What is being asked: Each line from the one containing "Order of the" through the final line below must be reproduced exactly, and no others.

Input data:
◆ ◆ ◆

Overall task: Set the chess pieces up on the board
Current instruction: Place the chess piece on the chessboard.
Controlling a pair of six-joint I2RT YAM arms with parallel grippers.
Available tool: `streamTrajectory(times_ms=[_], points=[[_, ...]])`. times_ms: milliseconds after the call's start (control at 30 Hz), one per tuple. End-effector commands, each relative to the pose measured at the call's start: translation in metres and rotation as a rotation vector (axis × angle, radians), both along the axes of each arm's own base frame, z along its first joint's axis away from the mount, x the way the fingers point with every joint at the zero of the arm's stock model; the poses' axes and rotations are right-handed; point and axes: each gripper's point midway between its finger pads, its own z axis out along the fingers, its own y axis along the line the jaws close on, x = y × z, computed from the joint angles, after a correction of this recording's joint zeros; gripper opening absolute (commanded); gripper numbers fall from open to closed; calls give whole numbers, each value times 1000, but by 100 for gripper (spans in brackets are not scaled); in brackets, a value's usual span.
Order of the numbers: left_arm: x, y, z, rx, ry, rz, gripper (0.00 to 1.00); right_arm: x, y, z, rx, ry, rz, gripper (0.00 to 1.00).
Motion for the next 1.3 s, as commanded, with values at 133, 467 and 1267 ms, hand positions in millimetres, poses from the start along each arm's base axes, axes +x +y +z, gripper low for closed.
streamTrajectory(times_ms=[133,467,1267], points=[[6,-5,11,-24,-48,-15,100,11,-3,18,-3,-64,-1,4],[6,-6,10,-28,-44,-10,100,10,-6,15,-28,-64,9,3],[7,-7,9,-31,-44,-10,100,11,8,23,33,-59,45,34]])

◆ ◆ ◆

Written answer:
Order of the numbers: left_arm: x, y, z, rx, ry, rz, gripper (0.00 to 1.00); right_arm: x, y, z, rx, ry, rz, gripper (0.00 to 1.00).
Motion for the next 1.3 s, as commanded, with values at 133, 467 and 1267 ms, hand positions in millimetres, poses from the start along each arm's base axes, axes +x +y +z, gripper low for closed.
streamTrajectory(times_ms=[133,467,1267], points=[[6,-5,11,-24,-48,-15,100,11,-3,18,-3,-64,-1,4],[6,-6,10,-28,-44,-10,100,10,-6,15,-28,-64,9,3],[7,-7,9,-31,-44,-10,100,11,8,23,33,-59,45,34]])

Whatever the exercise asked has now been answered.